Death's call and our response

Even in the secular imagination, dying has become a vocation.

Of the making of books there is no end, but with books about death there is a waxing and waning. Right now, two books about death stand astride the New York Times best-seller list: Paul Kalanithi’s When Breath Becomes Air and Atul Gawande’s Being Mortal. Between them, they’ve been on the list almost 100 weeks.

Back in the early 1960s, when Gloria Steinem was in her twenties, she tried to interest publishers in something she called The Death Book, a compendium of quotes and stories. There were no takers. The times were a changin’ in those days, and the focus was on youth. Now they’re a changin’ again, and the interest in death and aging is reaching a crescendo. Aging feminist Betty Friedan led the way. Nora Ephron, Jane Fonda, and Steinem herself have also published books about aging and death.

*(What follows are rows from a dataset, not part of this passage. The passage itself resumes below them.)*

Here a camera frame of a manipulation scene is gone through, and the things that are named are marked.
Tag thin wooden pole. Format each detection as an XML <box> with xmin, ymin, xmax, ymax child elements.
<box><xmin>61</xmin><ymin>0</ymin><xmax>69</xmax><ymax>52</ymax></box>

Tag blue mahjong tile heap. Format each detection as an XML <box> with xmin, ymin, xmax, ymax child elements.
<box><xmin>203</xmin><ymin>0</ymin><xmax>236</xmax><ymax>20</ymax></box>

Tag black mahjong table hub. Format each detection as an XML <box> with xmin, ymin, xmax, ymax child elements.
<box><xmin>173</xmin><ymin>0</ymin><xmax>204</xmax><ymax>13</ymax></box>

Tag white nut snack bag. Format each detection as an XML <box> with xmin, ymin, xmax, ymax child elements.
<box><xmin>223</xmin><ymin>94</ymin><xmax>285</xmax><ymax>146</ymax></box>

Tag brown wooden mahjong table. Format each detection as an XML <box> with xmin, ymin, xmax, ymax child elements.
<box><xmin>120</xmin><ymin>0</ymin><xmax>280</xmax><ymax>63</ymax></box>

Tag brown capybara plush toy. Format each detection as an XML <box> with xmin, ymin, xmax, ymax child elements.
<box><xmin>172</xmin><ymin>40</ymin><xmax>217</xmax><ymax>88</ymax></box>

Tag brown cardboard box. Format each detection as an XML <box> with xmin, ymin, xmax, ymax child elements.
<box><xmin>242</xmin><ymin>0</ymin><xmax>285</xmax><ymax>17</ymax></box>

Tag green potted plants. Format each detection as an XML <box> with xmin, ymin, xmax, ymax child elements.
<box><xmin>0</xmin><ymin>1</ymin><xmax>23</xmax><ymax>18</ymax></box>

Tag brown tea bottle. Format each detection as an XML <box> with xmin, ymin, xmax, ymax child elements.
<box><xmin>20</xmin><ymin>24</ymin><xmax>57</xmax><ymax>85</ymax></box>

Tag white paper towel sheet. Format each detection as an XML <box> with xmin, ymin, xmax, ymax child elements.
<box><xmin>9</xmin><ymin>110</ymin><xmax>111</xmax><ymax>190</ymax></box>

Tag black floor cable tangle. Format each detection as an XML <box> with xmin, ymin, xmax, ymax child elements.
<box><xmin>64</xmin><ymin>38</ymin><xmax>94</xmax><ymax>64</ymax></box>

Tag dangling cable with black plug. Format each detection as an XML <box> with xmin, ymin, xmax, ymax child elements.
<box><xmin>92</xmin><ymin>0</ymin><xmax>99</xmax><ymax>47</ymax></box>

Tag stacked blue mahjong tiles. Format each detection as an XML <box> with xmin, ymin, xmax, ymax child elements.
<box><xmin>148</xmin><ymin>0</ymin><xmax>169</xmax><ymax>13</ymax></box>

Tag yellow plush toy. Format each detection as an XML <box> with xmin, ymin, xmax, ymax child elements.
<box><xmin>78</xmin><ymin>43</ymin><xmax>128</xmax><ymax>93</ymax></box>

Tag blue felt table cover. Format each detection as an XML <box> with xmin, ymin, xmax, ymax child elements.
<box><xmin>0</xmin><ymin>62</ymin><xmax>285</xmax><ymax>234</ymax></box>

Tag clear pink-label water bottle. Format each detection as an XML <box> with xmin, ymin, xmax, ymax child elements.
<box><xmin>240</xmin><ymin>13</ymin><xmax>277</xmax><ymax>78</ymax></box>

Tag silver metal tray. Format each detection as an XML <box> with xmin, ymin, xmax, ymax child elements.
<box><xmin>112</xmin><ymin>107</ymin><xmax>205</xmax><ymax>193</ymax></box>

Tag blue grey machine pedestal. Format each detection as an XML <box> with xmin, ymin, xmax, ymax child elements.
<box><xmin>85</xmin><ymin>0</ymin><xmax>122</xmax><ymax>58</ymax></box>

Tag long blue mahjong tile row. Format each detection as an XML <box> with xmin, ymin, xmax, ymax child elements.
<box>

“Mortality is hot,” said a recent reviewer in the Los Angeles Times. Books about death span many categories. Books have preserved the dying testimonies of Oliver Sacks, Christopher Hitchins, John Updike, and Jane Kenyon. Notable literary memoirs about the death of loved ones include those by Joan Didion, Donald Hall, and Calvin Trillin. Other books explore particular issues surrounding death, such as The Good Death, by Ann Neumann, and The Undertaking, by Thomas Lynch.